The unique behavioral patterns observed among the high performers suggest that redirecting and deleting links are a critical part of the mapping process. To determine what prior actions tend to trigger Relink and Delete actions, the historical state diagram (Fig. 13.6) shows that (a) the event that was most likely to precede the Relink action was the Move action (62 % of all preceding events) and Link action (100 %) among the high and low performers, respectively, and (b) the event most likely to precede the Delete action was the Link action (45 % of all preceding events) and Move action (37 %) among the high and low performers, respectively. In general, the historical diagrams like the ones presented in Fig. 13.6 can be used to identify the triggers and/or prior actions that are most likely to initiate specific action sequences that are of key interest.

Fig. 13.6
figure 6

Historical state diagrams of actions most likely to elicit given action performed by low versus high performers

4 Conclusion

The findings from this study illustrate how the presented methods can be used to identify specific action sequences that can be prescribed to help students produce more accurate causal maps and to achieve deeper causal understanding of complex systems. One way to improve on the methodology presented above is to include a pretest that measures students’ prior understanding of the causal relationships to tease out the effects of prior understanding from the effects of individual differences in processes used by students on students’ causal understanding. Because the number of causal maps examined in this study was too small in number to produce any conclusive findings, larger samples are needed to determine if the reported findings can be replicated. In order to identify and examine the logic rules and reasoning processes/strategies used by high-scoring students, the coding scheme will need to be refined in a way that can verify, for example, when a Relink is or is not redirected to a mediating node (where A→C and B→C is changed to A→B→C).

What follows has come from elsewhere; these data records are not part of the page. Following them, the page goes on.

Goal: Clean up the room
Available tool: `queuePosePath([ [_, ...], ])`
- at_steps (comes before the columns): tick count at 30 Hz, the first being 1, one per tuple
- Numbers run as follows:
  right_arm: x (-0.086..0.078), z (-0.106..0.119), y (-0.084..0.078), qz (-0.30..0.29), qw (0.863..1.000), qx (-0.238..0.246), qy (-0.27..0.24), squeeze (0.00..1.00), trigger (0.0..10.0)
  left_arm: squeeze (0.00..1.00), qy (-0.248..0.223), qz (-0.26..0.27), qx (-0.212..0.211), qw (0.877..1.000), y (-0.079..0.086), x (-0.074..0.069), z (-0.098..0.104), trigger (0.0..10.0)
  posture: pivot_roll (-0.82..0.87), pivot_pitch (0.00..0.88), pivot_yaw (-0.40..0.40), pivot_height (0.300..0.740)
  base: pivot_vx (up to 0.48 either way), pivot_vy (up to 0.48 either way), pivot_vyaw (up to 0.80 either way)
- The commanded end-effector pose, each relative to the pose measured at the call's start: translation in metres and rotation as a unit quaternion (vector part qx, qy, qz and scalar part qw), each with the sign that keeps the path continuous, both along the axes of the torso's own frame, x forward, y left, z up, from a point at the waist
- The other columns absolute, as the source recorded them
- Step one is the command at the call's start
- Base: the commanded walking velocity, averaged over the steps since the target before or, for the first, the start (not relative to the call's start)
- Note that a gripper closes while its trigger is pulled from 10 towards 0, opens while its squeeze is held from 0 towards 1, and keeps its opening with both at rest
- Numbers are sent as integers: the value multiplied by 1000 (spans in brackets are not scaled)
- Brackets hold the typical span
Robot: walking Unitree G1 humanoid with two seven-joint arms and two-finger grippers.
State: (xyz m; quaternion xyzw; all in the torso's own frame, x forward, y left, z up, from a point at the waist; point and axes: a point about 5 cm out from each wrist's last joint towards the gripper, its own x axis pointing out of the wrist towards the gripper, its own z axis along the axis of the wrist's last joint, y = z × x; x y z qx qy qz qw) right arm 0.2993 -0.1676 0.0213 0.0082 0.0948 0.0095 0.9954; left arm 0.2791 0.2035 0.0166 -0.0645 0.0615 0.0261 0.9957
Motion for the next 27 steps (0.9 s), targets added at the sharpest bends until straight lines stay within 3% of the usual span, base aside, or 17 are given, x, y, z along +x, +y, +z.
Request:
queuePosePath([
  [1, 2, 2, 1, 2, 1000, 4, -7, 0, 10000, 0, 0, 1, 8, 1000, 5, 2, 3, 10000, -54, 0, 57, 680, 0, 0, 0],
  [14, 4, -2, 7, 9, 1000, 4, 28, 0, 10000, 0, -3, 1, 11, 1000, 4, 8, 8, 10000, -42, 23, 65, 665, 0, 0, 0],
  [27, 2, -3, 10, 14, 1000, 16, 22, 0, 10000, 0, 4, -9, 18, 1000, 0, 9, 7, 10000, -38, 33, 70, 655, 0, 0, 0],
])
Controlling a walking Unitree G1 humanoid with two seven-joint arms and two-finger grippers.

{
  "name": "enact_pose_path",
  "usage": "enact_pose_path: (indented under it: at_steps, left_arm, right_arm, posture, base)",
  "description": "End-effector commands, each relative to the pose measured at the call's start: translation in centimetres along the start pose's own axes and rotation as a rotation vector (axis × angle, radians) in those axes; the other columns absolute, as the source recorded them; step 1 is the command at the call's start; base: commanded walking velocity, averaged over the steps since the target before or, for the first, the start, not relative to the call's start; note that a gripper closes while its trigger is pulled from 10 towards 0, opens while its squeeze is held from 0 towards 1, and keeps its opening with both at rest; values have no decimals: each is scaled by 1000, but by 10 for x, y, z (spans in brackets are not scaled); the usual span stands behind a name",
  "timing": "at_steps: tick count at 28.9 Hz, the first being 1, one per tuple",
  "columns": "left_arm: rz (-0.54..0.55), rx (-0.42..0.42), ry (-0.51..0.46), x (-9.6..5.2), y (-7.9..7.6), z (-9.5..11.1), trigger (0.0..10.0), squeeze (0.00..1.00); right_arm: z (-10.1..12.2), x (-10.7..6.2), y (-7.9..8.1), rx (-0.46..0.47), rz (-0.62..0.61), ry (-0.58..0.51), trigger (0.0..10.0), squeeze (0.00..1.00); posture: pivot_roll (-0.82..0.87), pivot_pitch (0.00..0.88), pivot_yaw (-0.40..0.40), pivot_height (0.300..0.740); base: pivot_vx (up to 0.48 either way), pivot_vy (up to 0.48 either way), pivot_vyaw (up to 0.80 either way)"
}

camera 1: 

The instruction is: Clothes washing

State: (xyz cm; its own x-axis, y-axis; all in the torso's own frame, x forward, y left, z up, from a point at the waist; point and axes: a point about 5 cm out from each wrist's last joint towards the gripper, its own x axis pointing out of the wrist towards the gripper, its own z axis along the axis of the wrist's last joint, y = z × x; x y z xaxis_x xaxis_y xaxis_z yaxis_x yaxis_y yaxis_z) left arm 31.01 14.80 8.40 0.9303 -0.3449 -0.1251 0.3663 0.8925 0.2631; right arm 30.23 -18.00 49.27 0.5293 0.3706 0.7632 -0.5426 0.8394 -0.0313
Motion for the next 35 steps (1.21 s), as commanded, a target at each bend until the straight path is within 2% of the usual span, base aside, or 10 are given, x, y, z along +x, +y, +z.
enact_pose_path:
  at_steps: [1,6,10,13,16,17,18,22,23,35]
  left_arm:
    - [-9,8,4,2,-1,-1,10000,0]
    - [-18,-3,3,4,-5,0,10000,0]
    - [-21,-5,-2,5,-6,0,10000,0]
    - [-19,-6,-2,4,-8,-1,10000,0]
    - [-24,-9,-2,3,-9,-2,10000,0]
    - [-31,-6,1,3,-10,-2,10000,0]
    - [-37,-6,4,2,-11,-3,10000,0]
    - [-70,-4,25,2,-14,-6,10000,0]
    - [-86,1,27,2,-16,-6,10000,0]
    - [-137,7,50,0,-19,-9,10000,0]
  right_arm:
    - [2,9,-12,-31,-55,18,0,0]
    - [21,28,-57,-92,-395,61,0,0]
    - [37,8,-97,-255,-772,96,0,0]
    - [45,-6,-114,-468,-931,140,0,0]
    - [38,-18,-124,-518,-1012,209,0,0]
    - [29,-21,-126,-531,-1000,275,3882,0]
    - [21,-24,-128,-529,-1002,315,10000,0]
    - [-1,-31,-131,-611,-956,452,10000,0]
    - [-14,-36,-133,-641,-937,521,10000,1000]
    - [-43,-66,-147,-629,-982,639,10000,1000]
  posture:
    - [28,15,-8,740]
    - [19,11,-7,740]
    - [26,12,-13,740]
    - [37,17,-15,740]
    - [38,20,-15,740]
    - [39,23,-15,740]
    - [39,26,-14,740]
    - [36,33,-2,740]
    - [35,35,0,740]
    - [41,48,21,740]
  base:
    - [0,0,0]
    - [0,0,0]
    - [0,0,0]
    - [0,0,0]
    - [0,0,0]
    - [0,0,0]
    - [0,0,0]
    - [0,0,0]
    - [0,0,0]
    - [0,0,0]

Furthermore, a more detailed breakdown and analysis of the mined data will be necessary to determine to what extent students use backward/deductive versus forward/inductive approach and/or depth versus breadth-first approach (work in progress), and ultimately to determine which approach is most effective. For example, the segment of data presented in Fig. 13.7 shows that the student linked node 7 to node 4. Immediately following this action, the student linked node 1 to node 7 to perform a backward or deductive reasoning process to produce the 1→7→4 causal chain. Immediately after linking 1→7, the student linked 7 to 5 to produce the 1→7→5 causal chain—an action sequence that illustrates a forward/inductive reasoning process. Both of these two behaviors serve to illustrate a depth-first approach to identifying the causal chains. The data in Fig. 13.7 also shows that the student linked 7→5 and then linked 7→4 to produce two parallel causal chains that stem from node 7. These behaviors are indications that the student also used a breadth-first reasoning process.

Fig. 13.7
figure 7

A segment of the mined data from jMAP used to measure deductive versus inductive reasoning processes

Once the described method and tools have been refined and validated over time, further research and developments in the instructional application of knowledge mapping can be conducted by (a) integrating the target action sequences directly into causal mapping software interface to conduct controlled experimental tests to determine if the target processes increases map accuracy regardless of students’ prior knowledge/understanding, (b) examining to what extent the target processes are effective across different topics that are and are not temporal in nature, and (c) revisiting and retesting criterion measures identified in prior research for assessing the accuracy or quality of knowledge maps while controlling for the specific processes students use while constructing their causal maps.